── Exercise inputs ──
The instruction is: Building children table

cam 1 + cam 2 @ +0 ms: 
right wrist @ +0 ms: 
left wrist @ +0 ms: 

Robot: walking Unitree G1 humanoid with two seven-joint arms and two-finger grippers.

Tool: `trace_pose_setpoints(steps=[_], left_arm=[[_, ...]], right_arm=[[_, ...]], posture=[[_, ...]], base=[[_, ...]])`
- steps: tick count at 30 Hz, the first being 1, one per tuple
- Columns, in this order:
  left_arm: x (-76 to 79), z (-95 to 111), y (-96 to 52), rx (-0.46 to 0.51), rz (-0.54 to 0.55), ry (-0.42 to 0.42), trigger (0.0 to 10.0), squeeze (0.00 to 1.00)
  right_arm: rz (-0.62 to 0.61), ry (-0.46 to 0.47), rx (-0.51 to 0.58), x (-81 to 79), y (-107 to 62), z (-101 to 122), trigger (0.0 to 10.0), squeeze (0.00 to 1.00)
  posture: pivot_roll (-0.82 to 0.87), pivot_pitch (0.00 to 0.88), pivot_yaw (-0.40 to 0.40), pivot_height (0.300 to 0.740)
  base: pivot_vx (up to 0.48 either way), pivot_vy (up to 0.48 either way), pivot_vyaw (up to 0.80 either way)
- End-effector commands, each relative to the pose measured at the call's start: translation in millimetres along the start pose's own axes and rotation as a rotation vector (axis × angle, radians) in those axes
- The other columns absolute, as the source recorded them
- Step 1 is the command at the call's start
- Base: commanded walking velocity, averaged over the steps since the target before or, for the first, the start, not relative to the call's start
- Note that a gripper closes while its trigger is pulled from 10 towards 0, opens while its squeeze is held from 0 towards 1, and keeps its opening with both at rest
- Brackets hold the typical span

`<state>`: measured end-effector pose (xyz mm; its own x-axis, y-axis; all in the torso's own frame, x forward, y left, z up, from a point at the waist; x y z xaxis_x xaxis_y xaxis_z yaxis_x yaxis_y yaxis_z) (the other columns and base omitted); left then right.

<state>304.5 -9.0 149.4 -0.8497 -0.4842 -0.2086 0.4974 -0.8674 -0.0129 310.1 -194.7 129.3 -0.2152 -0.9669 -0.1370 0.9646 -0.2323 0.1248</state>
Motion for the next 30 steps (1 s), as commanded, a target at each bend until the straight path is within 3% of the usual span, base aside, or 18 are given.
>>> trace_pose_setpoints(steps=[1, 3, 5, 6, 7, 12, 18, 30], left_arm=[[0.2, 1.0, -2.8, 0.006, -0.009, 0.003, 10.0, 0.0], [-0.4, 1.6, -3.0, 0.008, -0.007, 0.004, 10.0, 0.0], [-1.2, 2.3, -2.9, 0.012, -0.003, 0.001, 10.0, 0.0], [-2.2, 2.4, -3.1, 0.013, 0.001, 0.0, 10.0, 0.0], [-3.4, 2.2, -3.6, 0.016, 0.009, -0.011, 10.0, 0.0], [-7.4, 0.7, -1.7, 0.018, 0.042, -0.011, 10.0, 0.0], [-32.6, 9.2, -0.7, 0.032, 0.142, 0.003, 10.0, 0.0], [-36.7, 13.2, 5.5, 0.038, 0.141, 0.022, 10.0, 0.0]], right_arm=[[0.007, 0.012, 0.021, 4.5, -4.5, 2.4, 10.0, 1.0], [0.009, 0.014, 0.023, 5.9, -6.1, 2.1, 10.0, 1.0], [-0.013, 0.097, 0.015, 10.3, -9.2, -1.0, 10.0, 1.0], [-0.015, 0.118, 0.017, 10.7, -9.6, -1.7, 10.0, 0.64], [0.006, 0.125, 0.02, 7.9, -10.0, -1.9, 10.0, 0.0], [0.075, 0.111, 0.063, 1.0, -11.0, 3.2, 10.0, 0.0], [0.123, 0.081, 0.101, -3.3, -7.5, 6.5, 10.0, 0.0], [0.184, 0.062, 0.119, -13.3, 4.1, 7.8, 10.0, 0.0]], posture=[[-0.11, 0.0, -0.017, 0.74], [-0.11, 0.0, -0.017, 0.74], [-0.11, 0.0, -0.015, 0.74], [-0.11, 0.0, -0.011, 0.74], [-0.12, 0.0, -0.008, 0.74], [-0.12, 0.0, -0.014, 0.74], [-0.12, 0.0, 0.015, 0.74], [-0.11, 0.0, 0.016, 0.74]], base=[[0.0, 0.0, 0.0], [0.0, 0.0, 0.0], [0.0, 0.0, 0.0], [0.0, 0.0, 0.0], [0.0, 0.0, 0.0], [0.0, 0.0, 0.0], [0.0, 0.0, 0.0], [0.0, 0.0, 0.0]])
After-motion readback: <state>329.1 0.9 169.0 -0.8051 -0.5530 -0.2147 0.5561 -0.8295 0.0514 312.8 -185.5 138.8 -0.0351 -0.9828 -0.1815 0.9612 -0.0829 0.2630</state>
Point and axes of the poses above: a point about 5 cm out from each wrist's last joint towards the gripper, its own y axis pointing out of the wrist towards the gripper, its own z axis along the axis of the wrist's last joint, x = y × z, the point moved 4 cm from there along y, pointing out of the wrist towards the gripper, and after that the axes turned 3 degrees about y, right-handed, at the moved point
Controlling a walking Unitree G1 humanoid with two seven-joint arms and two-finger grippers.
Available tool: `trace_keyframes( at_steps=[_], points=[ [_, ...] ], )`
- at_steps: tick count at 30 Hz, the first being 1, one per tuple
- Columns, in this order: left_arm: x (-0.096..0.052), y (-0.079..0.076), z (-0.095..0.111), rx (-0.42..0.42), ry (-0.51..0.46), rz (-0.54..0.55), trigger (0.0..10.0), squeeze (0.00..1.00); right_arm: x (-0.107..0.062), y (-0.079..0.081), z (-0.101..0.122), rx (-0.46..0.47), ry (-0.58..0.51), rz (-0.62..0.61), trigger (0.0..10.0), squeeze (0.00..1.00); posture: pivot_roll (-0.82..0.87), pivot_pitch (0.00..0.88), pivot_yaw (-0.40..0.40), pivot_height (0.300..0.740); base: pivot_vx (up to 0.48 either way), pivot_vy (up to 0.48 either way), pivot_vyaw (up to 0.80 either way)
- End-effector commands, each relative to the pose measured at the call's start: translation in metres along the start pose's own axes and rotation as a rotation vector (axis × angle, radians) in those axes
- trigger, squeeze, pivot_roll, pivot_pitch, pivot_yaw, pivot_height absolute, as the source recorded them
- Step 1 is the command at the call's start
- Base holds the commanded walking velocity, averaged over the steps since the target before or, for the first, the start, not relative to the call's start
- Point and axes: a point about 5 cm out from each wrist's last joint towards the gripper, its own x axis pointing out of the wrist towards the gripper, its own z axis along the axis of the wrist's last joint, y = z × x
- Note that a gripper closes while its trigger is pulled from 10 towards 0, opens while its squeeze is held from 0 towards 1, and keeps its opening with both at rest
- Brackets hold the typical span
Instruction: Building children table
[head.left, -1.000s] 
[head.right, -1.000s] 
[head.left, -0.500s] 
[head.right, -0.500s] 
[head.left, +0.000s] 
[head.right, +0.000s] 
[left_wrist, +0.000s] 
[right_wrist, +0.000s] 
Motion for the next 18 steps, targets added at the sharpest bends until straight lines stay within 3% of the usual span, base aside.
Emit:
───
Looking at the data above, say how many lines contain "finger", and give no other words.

2